Hey everyone ,So recently I noticed that Google had indexed my whole Development server! To combat this I immediately inserted a robots file into the root of my Apache server so that Google would stop indexing everything.
After a month it was still listing pages for my development server but was no longer updating (so it was working but I wanted Google to forget the data). I realised at this point that I needed to put some security in place so that even if someone accidentally came across the server, they couldn't access it without permission from me, so I set-up some htaccess so that you are required to login in order to access anything from the server. This has secured my development pages from unwanted viewing and now Google is finally getting the hint and has started removing results from it's search engine!
So I thought I would blog about the various methods you could use to stop unwanted visitors (or just stop Google thinking your server is an actual website).
A robots file is a simple text file called “robots.txt” which you place in the root directory of your website, this file is read by all respectable search engines and is used (most often) to determine what they can and cannot index on your server.
You can use this method to tell search engines NOT to index your development server, for example:
User-agent: * Disallow: /
The above example will disable all agents accessing anything on your server.
You can also exclude specific directories and/or files, for example:
User-agent: * Disallow: /checkout/ Disallow: /account.php
As I have said though if Google has already indexed your website then it may keep the results even though it’s now told not to index them, so perhaps the htaccess approach is for you…
No-Index Meta Tags
It is possible to exclude pages from search engines by placing a Meta Tag into the HTML of the page, this is useful for dynamic sites where you don't want to keep updating a robots.txt file for every page you wish to be excluded.
To exclude a page from all search engines you would place the below code into your <head> tag:
<meta name="robots" content="noindex" />
Password protect the server using .htaccess
This is the best solution to protect your Development Server from search engines and unwelcome visitors!

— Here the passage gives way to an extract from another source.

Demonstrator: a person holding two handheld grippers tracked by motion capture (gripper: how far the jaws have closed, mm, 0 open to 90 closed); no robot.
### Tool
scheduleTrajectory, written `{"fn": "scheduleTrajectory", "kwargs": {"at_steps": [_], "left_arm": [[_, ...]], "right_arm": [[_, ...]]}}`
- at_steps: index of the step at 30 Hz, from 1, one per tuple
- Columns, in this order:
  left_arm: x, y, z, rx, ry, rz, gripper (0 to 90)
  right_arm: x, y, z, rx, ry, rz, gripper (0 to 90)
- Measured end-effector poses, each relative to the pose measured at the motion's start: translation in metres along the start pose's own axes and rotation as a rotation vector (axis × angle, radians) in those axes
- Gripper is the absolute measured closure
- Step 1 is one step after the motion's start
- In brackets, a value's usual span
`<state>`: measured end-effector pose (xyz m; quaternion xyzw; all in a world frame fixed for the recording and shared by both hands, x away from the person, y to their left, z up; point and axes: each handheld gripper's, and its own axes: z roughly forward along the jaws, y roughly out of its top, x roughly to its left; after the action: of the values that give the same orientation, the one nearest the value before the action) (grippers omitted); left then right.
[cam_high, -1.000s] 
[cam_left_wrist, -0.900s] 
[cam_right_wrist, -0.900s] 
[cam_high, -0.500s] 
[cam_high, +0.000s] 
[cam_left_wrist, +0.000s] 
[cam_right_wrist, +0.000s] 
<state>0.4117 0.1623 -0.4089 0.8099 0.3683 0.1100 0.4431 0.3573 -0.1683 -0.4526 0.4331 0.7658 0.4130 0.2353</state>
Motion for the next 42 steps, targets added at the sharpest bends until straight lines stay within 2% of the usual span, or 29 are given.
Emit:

You have to create two files in the root of your webserver, one called .htaccess and another called .htpasswd, this is remarkably difficult on windows machines as windows says there invalid names!
Here is an app that will help you create these files Coming soon.
In the .htaccess file put the following code, replace “Deanos Development Server” with a string that represents your server, and AuthUserFile to the directory path of your .htpasswd file.
AuthType Basic AuthName "Deanos Development Server" AuthUserFile "C:\Program Files (x86)\EasyPHP-22.214.171.124\www\.htpasswd" require valid-user
Once this is in place head over to: http://www.htaccesstools.com/htpasswd-generator/
Input a desired Username and Password and click generate.
Copy the string returned and save that into the .htpasswd file.
congratulations! your server is now blocking unwanted guests, and soon Google may give up and get the hint too!